WORK TO COMPLETE:
Scan the records below for the string "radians" and return every line where it appears.

MATERIAL FOR THIS EXERCISE:
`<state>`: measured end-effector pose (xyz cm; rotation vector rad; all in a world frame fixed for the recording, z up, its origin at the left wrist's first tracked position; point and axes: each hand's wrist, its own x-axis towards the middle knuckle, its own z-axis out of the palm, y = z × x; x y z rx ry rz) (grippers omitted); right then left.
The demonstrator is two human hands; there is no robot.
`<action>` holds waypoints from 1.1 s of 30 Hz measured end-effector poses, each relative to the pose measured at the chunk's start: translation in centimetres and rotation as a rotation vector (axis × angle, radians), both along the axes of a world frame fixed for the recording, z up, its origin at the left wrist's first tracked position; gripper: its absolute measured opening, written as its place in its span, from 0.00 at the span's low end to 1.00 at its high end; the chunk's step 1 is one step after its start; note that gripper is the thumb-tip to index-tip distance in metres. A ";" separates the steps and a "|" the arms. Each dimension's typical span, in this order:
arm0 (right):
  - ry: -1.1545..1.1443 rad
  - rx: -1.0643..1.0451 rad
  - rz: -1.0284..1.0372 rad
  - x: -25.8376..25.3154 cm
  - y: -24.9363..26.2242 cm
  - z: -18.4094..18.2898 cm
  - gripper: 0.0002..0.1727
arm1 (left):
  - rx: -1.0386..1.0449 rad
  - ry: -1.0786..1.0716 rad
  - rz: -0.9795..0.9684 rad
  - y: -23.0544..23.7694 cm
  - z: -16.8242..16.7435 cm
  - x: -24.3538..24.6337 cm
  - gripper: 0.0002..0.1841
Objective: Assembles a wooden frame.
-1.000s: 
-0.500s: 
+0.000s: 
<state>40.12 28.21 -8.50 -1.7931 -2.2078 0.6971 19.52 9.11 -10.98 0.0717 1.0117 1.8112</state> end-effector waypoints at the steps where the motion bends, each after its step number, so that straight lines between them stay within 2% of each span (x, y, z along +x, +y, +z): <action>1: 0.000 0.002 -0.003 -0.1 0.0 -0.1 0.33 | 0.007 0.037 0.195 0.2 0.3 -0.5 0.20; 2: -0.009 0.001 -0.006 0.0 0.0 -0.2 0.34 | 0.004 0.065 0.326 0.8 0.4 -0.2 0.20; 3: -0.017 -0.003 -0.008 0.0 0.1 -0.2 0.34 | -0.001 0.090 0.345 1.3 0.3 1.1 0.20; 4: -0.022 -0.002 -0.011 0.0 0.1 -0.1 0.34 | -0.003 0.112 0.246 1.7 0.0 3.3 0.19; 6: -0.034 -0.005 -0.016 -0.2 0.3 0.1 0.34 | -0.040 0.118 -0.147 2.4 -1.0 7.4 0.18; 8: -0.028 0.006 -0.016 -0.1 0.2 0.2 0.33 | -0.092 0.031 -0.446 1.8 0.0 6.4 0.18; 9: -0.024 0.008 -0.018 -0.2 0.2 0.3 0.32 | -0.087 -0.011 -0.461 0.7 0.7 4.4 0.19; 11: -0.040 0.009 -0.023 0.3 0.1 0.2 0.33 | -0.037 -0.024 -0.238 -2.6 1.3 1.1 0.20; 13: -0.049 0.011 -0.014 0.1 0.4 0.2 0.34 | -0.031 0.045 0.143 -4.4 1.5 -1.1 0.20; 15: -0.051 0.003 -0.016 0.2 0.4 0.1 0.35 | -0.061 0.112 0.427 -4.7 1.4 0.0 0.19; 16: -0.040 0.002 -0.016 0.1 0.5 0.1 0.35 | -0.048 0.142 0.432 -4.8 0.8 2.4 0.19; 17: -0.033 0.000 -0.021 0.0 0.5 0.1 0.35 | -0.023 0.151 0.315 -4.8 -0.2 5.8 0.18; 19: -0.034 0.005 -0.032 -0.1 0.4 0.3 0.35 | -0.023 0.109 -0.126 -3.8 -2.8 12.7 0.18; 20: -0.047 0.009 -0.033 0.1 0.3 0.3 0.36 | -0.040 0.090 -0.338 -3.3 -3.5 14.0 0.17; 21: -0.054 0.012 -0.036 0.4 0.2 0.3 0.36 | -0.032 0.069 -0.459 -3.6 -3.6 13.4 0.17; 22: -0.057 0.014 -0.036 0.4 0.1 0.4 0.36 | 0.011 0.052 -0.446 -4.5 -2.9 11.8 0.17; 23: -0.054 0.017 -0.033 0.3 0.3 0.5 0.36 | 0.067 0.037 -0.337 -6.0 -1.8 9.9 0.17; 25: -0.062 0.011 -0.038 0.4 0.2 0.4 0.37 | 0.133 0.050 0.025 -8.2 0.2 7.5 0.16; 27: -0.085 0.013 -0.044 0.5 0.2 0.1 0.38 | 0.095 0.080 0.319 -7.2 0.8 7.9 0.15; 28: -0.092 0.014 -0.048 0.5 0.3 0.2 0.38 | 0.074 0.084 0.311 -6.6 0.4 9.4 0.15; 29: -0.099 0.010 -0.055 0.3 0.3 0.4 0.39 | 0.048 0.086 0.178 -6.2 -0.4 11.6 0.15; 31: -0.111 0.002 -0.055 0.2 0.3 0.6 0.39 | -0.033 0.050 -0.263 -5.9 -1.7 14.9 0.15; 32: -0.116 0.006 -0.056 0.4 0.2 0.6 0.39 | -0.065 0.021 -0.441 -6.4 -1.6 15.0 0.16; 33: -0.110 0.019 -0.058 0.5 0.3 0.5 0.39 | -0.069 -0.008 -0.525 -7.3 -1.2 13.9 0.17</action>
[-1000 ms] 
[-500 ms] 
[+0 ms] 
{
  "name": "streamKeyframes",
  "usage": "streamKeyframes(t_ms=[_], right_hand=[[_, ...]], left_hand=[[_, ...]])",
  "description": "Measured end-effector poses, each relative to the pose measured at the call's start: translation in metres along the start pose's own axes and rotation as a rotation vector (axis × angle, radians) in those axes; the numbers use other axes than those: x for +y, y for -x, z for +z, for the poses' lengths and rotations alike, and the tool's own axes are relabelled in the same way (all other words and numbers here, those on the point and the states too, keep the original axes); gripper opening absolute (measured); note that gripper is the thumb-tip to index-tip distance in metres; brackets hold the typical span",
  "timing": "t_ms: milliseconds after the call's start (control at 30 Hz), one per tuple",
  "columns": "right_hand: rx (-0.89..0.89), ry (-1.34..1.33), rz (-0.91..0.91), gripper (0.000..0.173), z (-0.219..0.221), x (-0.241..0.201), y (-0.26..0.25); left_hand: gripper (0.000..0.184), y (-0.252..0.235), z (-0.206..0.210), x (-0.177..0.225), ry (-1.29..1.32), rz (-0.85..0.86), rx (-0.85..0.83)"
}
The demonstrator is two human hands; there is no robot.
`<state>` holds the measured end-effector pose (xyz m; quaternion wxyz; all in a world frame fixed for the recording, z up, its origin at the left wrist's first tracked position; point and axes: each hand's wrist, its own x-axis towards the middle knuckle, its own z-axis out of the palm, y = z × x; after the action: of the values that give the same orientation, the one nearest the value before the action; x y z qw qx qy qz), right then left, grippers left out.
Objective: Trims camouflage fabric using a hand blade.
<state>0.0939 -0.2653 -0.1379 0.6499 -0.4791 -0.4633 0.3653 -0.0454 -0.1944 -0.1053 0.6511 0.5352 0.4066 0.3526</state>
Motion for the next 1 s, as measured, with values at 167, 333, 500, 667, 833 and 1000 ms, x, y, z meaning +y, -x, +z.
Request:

SOLUTION TO THE EXERCISE:
`<action>` holds waypoints from 1.1 s of 30 Hz measured end-effector poses, each relative to the pose measured at the chunk's start: translation in centimetres and rotation as a rotation vector (axis × angle, radians), both along the axes of a world frame fixed for the recording, z up, its origin at the left wrist's first tracked position; gripper: its absolute measured opening, written as its place in its span, from 0.00 at the span's low end to 1.00 at its high end; the chunk's step 1 is one step after its start; note that gripper is the thumb-tip to index-tip distance in metres. A ";" separates the steps and a "|" the arms. Each dimension's typical span, in this order:
  "description": "Measured end-effector poses, each relative to the pose measured at the call's start: translation in metres along the start pose's own axes and rotation as a rotation vector (axis × angle, radians) in those axes; the numbers use other axes than those: x for +y, y for -x, z for +z, for the poses' lengths and rotations alike, and the tool's own axes are relabelled in the same way (all other words and numbers here, those on the point and the states too, keep the original axes); gripper opening absolute (measured); note that gripper is the thumb-tip to index-tip distance in metres; brackets hold the typical span",

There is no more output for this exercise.